* TASK DIRECTIONS: Only lines containing the string "camera" belong in the answer; copy all of them from the entries.

* DATA SUPPLIED:
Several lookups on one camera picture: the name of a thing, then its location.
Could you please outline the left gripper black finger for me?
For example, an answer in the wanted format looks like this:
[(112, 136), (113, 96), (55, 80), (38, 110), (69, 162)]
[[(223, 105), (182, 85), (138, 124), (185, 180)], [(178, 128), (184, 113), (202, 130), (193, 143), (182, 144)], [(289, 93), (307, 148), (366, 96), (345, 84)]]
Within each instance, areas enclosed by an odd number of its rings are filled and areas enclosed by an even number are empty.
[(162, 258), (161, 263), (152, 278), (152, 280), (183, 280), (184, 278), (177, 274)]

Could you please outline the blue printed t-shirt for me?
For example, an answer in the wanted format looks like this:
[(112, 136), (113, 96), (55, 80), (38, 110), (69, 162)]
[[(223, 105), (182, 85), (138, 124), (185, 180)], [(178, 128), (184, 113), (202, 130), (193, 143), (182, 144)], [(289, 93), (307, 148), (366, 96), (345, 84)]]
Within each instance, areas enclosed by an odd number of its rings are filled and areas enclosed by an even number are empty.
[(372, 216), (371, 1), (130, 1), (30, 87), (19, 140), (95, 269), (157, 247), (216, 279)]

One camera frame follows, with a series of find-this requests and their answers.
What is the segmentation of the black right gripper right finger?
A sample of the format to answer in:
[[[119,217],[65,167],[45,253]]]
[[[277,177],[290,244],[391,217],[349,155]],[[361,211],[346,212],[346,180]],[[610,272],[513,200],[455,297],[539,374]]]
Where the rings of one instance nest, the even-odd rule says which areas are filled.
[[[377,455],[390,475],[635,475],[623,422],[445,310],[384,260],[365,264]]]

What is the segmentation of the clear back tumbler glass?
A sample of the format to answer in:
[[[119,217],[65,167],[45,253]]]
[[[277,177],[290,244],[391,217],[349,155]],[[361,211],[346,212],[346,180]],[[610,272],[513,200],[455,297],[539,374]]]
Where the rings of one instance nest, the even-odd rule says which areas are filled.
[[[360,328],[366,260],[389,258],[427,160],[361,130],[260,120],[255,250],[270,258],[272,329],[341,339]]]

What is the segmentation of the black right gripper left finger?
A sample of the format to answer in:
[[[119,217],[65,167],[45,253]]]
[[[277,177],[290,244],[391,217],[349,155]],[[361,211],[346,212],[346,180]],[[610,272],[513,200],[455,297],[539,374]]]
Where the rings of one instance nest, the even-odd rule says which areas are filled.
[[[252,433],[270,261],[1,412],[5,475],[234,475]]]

* THE COMPLETED TASK:
Several lookups on one camera picture: the name of a thing, then its location.
One camera frame follows, with a series of find-this requests and their answers.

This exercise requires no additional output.